In ensemble-based methods, realizations of the model are generally considered to be of fundamental importance, more so than the mean, for example. Plausibility of the models is best judged by examining individual realizations to see if the spatial variability appears to be reasonable and if the variability of ensemble members appears to be reasonable.


This paper illustrates the application of a computer-assisted history-matching technology to a real field with moderate complexity. The goal was to show how to set up a history match quickly to obtain useful results, including an estimate of uncertainty. Neither the inclusion of large numbers of parameters nor the use of multiple iterations was detrimental to the results. In fact, the final realizations appeared to be reasonable models of the reservoir. In cases in which the magnitude of values is somewhat outside the expected range, it was suggested that these would normally be accepted as indicators of the need for additional parameters. Although the number of variables was gradually increased after reviewing results from several data-assimilation runs, access to the advice of a geologist or geophysicist was not available to allow the addition of faults that were not included in the original model.

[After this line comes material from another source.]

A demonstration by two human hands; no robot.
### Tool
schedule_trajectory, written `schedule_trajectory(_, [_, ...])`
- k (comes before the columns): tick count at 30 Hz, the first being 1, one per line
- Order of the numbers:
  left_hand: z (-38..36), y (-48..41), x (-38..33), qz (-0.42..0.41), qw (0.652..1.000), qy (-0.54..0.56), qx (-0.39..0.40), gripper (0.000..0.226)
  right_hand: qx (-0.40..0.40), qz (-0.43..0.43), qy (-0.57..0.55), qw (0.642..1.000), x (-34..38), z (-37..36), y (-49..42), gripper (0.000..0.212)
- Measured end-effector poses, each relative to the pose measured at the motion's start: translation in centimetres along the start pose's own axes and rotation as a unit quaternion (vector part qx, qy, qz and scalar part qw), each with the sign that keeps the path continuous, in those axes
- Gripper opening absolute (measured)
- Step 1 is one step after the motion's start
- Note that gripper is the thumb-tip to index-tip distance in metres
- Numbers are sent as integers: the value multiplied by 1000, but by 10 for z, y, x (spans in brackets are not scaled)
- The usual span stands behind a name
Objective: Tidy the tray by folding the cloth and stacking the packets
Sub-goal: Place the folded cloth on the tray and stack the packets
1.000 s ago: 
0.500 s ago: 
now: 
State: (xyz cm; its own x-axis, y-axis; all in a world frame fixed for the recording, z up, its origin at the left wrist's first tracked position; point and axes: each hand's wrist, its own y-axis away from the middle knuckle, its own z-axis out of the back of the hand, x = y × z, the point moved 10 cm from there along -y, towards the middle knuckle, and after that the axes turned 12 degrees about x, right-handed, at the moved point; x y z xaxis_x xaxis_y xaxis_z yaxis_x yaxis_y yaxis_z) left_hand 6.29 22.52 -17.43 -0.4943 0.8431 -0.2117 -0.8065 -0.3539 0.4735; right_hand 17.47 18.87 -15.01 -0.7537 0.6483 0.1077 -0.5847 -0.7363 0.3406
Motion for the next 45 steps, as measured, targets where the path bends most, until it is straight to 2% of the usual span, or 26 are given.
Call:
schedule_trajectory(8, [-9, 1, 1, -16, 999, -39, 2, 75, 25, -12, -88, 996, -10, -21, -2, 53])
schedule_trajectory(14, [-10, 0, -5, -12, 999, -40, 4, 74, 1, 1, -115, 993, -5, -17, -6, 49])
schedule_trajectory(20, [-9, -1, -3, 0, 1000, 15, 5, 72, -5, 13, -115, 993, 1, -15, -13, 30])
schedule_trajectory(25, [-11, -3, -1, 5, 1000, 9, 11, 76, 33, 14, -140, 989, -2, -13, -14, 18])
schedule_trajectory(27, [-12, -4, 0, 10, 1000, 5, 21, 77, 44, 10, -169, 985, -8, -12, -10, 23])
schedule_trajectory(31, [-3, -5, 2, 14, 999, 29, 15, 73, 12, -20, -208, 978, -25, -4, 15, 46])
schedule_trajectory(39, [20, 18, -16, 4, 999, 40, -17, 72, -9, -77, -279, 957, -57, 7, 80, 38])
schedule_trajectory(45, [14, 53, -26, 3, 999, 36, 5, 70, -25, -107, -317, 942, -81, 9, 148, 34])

Clearly, the initial uncertainty in several variables has been underestimated. In particular, no uncertainty in geologic structure was included. To some extent, the authors suggest that the lack of uncertainty in the structure has been compensated by including uncertainty in the depth of the oil/water contact, but this cannot capture the true uncertainty. There was also a strong indication that additional faults should have been added and that the existing faults should have been subdivided into smaller segments with individual multipliers. Finally, uncertainty in skin damage along the length of the producing intervals for the horizontal wells was not considered. The authors of this paper believe that a more general and robust localization method is one of the more pressing needs for practical implementation of the ensemble-based data-assimilation methods by nonexperts.

This article, written by Special Publications Editor Adam Wilson, contains highlights of paper SPE 164902, “History Matching of the Norne Full-Field Model Using an Iterative Ensemble Smoother,” by Yan Chen, SPE, International Research Institute of Stavanger, and Dean S. Oliver, SPE, Uni Center for Integrated Petroleum Research, prepared for the 2013 EAGE Annual Conference and Exhibition/SPE Europec, London, 10–13 June. The paper has been peer reviewed and is scheduled for publication in the SPE Reservoir Evaluation & Engineering journal.